> RECORDED DATA
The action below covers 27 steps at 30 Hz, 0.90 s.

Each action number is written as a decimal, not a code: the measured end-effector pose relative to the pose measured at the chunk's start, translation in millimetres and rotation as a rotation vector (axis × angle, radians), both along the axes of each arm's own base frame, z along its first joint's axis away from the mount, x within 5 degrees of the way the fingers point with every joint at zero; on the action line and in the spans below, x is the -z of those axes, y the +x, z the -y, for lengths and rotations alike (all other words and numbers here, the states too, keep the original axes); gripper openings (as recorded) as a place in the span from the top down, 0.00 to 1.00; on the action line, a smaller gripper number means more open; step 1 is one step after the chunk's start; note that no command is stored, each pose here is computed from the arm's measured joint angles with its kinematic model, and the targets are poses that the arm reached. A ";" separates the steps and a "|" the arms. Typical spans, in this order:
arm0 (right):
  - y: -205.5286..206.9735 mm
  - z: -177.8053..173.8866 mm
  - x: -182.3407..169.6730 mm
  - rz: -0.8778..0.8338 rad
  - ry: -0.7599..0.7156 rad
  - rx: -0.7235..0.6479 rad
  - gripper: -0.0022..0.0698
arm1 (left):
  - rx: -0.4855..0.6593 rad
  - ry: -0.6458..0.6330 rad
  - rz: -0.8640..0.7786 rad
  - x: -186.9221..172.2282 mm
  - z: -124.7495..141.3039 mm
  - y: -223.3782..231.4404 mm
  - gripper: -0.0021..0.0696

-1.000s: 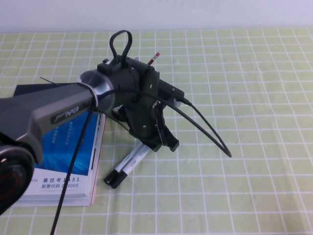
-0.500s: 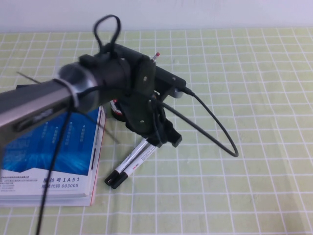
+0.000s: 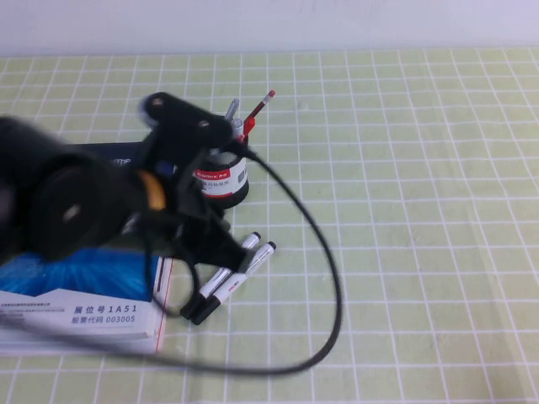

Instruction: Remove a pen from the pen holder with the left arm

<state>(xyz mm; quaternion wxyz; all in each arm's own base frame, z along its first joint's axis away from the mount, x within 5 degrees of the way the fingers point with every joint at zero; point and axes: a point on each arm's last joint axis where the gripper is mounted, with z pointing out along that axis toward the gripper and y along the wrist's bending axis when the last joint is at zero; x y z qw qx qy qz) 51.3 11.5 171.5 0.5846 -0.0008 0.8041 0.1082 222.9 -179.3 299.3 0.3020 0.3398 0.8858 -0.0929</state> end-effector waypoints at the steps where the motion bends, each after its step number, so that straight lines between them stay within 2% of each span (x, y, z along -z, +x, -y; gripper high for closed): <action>1: 0.0 0.0 0.0 0.000 0.000 0.000 0.99 | -0.006 -0.023 0.020 -1.6 -5.9 -7.3 0.97; 9: 0.0 0.0 0.0 0.000 0.000 0.000 0.99 | -0.065 -0.218 0.160 7.2 -45.5 -56.7 0.97; 17: 0.0 0.0 0.0 0.000 0.000 0.000 0.99 | -0.035 -0.132 0.176 35.4 -61.1 -71.2 0.97; 27: 0.0 0.0 0.0 0.000 0.000 0.000 0.99 | -0.018 -0.179 0.251 33.1 -58.3 -68.2 0.97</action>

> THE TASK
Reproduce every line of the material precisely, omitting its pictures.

> REPLY
The action below covers 27 steps at 30 Hz, 0.90 s.

Each action number is written as a decimal, not a code: the measured end-effector pose relative to the pose measured at the chunk's start, translation in millimetres and rotation as a rotation vector (axis × angle, radians), both along the axes of each arm's own base frame, z along its first joint's axis away from the mount, x within 5 degrees of the way the fingers point with every joint at zero; on the action line and in the spans below, x is the -z of those axes, y the +x, z the -y, for lengths and rotations alike (all other words and numbers here, the states too, keep the original axes); gripper openings (as recorded) as a place in the span from the top down, 0.00 to 1.00; on the action line, a smaller gripper number means more open; step 1 is one step after the chunk's start; note that no command is stored, each pose here is computed from the arm's measured joint angles with its kinematic model, and the targets are poses that the arm reached. A ";" separates the steps and a "|" the arms. Typical spans, in this order:
arm0 (right):
  - y: -205.5286..206.9735 mm
  - z: -177.8053..173.8866 mm
  - x: -182.3407..169.6730 mm
  - rz: -0.8778..0.8338 rad
  - ry: -0.7599..0.7156 rad
  - rx: -0.7235..0.6479 rad
  - gripper: -0.0022..0.0698
arm1 (left):
  - rx: -0.4855..0.6593 rad
  - ry: -0.6458..0.6330 rad
  - rz: -0.8640..0.7786 rad
  - x: -186.9221..172.2282 mm
  - z: -124.7495..141.3039 mm
  - y: -223.3782..231.4404 mm
  - gripper: -0.0021..0.0696

-1.000s: 
-0.500s: 
+0.000s: 

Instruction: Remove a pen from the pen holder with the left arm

<state>(xyz mm; quaternion wxyz; all in each arm's own base frame, z along its first joint's axis away from the mount, x within 5 degrees of the way the fingers point with every joint at zero; point and axes: a point on each arm's last joint axis where the gripper is mounted, with z pointing out along that axis toward the gripper and y along the wrist's bending axis when the last joint is at zero; x y z qw qx qy qz) 51.3 11.5 171.5 0.5846 -0.0008 0.8041 0.1082 222.9 -179.3 299.3 0.3020 0.3398 0.8858 -0.0929</state> end-effector waypoints at the steps where the motion bends, each after its step number, so that straight lines between them stay within 2% of each span (x, y, z along -z, +x, -y; gripper high for closed): <action>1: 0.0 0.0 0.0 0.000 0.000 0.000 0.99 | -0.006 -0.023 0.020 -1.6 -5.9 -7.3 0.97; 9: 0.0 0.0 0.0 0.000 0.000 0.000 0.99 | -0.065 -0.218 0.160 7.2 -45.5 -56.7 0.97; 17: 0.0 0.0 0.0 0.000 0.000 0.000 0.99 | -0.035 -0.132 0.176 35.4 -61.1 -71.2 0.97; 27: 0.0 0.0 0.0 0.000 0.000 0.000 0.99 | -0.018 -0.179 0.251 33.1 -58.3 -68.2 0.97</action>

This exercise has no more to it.